MSc:DataMining

From IU
Revision as of 14:26, 30 July 2021 by 10.90.136.11 (talk) (Created page with "= Data Mining = * <span>'''Course name:'''</span> Data Mining * <span>'''Course number:'''</span> 346 == Course Characteristics == === Key concepts of the class === * The...")
(diff) ← Older revision | Latest revision (diff) | Newer revision → (diff)
Jump to navigation Jump to search

Data Mining

  • Course name: Data Mining
  • Course number: 346

Course Characteristics

Key concepts of the class

  • The role, subject, problems and methods of Data Mining in the context of other Data Science and Data Engineering disciplines and activities.
  • Data Mining in Finance, in particular in Algorithmic Financial Trading: in-depth study of problems and methods.

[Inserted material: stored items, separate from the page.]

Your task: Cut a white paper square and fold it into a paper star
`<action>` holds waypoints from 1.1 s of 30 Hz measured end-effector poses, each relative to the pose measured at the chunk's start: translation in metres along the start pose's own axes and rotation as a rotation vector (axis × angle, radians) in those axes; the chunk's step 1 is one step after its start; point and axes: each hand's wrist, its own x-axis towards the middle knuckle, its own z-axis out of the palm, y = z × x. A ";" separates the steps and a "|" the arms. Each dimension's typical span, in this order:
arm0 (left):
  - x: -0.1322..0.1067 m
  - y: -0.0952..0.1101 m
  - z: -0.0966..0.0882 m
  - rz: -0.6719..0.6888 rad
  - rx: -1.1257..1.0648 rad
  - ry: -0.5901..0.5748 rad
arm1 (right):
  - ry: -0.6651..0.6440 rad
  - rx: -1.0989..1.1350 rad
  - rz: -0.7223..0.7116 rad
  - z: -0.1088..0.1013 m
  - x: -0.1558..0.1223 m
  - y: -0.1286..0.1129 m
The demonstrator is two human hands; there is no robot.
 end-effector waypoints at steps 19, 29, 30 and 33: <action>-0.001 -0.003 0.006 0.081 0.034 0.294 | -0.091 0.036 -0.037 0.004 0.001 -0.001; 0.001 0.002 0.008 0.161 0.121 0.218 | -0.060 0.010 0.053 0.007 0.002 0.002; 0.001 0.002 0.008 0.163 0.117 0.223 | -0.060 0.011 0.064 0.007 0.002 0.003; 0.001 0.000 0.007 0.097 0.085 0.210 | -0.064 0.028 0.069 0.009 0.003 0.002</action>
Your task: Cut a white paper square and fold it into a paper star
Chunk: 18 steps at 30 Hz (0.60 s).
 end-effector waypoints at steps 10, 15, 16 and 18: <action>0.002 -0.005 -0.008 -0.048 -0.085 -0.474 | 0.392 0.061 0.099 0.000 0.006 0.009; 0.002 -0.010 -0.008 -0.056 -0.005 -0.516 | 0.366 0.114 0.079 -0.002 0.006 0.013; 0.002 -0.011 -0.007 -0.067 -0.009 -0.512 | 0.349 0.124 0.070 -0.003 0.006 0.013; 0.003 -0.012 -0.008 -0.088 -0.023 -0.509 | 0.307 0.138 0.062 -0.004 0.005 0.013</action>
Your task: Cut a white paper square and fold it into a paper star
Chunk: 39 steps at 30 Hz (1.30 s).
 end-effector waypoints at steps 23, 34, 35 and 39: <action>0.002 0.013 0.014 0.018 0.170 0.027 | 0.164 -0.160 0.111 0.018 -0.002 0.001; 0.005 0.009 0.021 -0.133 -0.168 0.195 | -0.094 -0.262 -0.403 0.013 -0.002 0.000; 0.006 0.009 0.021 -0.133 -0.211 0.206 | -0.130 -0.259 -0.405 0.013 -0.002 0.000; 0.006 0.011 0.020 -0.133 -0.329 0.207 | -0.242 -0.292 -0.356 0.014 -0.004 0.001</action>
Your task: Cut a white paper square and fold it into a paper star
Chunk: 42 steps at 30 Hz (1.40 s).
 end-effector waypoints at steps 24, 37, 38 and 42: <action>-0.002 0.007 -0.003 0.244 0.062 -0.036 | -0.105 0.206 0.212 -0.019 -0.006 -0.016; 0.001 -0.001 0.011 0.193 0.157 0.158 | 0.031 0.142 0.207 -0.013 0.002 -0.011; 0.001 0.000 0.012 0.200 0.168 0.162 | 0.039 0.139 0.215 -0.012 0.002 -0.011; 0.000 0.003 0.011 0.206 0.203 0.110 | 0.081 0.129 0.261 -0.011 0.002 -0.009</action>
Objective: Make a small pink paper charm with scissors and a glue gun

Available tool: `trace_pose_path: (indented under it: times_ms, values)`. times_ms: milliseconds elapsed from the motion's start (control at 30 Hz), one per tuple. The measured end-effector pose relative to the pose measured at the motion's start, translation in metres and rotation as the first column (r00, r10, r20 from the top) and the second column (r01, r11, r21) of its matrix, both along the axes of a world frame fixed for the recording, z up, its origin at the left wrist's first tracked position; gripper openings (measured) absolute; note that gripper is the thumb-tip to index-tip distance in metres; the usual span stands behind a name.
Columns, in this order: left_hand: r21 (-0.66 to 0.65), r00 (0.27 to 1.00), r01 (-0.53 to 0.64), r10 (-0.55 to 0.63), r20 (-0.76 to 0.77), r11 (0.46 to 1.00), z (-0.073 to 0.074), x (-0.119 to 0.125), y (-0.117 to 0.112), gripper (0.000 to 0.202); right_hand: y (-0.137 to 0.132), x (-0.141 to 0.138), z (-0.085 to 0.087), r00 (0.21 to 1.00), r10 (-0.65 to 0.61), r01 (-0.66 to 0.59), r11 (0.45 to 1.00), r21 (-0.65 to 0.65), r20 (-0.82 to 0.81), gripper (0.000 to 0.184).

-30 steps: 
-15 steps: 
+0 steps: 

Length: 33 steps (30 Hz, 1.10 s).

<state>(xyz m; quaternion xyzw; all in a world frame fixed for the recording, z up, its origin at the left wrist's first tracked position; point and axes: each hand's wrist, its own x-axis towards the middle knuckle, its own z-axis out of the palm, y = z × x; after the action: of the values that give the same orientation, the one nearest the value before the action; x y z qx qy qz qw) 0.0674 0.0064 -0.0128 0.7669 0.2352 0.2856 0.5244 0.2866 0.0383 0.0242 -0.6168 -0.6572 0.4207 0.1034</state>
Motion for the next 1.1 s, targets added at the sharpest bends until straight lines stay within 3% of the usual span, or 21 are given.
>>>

What is the purpose of this course?

The main purpose of this course is two-fold:

  • to provide the students with a general understanding of the role of Data Mining which is closely connected to, but not identical to, Data Acquisition on one side, and Big Data Analysis / Machine Learning on the other side;
  • to provide the students with a hands-on experience in application of Data Mining methods and techniques in a real-life modern area such as Financial Industry (more specifically, Algorithmic Financial Trading).

.

Course objectives based on Bloom’s taxonomy

  1. Understand the role, subject, problems and methods of Data Mining in relation to other Data Science and Data Engineering disciplines, such as Data Acquisition and Big Data Analysis / Machine Learning.
  2. Define and understand the key concepts of Data Science for Finance: Financial Assets, Instruments, Markets and Trading, Exchanges, Prices, Volumes.
  3. Define and understand the key concepts of Financial Markets micro-structure: Orders, Order Books, Bids, Asks, Matching Engines, Trades.
  4. Understand the principal problems and solution methods of Data Mining with application to Financial Trading:
    • construction of Order Books and Trades from Order Logs or incremental updates;
    • data cleaning (e.g. resolving Bid-Ask collisions, wrong trade sizes, stale orders);
    • construction of descriptive statistics for Order Books and Trades;
    • feature generation for subsequent Data Analysis (e.g. WVAPs, Volumes, Market Pressure etc).
  5. Develop hands-on experience with complex, industrial-strength Data Mining processes related to Financial Trading data.
  6. Understand and apply the classical and modern methods of statistical data analysis, such as Principal Component Analysis (PCA) and Independent Component Analysis (ICA).
  7. Understand the methods of feature generation for Machine Learning methods.
  8. Understand and apply patterns of Machine Learning methods to analyze financial trading data.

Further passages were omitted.